Todo mundo hoje faz parte de nossa alegria. Todo mundo hoje tem um pouco da nossa vitória. Os professores, aqueles de quem havemos de ficar saudosos, aqueles que sempre havemos de individualizar, eles que, talvez, nem vagas lembranças guardarão de nós. Hoje, um pouco da nossa alegria é do ilustre paraninfo. A ele os nossos agradecimentos pela honra que nos dá. O senhor, Dr. Raul, há de perdoar-me. É que não sei falar do jeito que as pessoas como o senhor merecem. Então saem estas palavras bobas, frias, talvez até nem tenham sentido. Dizem que é preciso sempre, em todas as ações da vida, é sempre necessária a profundidade. Então não adianta falar muito. A única expressão que serve é a tradicional, e que sempre diz mais que muitas outras reunidas. É o que faremos, dizendo "muito obrigado". Muito obrigado também a nossos pais. É muito difícil agradecer o tanto que merecem. A gente também nem sabe calcular. Do fundo do coração, em meio à maior alegria que nos avassala neste instante, mais uma vez, "muito obrigado".

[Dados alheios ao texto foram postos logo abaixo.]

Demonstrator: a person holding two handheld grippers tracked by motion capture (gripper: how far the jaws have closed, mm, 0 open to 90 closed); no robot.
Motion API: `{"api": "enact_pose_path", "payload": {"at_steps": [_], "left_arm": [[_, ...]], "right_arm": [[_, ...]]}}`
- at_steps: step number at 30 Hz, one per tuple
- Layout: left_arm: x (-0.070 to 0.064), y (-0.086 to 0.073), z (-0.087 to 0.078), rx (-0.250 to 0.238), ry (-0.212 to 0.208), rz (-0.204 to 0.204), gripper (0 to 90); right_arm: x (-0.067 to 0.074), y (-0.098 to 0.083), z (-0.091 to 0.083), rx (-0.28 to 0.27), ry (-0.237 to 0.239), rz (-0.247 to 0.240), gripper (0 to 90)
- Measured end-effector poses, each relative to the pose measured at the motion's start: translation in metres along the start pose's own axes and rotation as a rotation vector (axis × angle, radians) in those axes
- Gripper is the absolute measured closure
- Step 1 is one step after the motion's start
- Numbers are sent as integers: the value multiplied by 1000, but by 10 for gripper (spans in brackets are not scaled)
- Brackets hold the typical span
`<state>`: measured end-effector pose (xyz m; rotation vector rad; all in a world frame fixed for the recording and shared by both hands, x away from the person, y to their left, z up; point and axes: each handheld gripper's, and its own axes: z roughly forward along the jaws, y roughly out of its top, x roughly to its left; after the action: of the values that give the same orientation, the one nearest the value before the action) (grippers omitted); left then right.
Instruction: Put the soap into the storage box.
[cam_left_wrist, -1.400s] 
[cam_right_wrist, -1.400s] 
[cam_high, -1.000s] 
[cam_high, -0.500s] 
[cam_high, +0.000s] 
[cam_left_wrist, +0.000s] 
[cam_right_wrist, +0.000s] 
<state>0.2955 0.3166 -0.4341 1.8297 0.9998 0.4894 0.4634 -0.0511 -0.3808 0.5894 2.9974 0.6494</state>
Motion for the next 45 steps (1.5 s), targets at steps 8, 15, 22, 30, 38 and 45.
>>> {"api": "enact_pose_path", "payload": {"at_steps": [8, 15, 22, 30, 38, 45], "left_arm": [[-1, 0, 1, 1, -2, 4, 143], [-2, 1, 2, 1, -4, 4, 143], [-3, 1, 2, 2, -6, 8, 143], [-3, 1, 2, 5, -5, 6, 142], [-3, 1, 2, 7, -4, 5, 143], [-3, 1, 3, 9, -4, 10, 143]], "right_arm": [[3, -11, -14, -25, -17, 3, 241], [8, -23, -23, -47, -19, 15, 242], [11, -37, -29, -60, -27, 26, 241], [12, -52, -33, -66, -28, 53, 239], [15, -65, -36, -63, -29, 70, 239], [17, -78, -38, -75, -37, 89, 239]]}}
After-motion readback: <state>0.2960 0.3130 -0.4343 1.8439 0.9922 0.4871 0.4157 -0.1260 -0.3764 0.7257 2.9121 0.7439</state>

É hora de não falar mais. O Eclesiastes diz que existe tempo para tudo. É verdade. Agora é tempo de não falar mais. É tempo de calar. As palavras assim como formalidade aborrecem a muitos e não dizem nada. Em verdade, as palavras não significam nada. Tudo o que vale é o de dentro de cada alma. Nem podemos dizer "dentro do nosso coração". O coração tira-se hoje como sujo em roupa. Os sentimentos, até os sentimentos foram incomodados. São Jorge na Lua também o foi. Nem sabe mais se vai poder continuar matando seu dragão em paz. É bem verdade que o dragão já foi embora. Hoje só existem onde ele vive as planícies e as crateras. São Jorge debate-se em dúvidas. Não sabe se aprender o russo é mais vantagem que aprender a língua dos americanos. As coisas que nunca foram incomodadas estão sendo agora. Vocês todos que estão ouvindo estão sendo à toda hora. Por exemplo, agora. Vamos parar. Vamos seguir com a sessão. Antes, devemos dizer que levamos muita gratidão da cidade, de tudo e de todos. Nós que nos formamos em Contabilidade neste 1968 das manchas solares estamos muito gratos pelo que nos fizeram. Não poderemos pagar, nem vemos meios de pagar por nossas próprias forças. Pagaremos transmitindo à outra geração tudo o que nos ensinaram. Tudo, para que o nosso querido Brasil continue se agigantando. E o Brasil, quando for grande e forte, há de escrever uma carta para esta escola. No fim, um "muito obrigado". É o que meus colegas também dizem. Muito obrigado.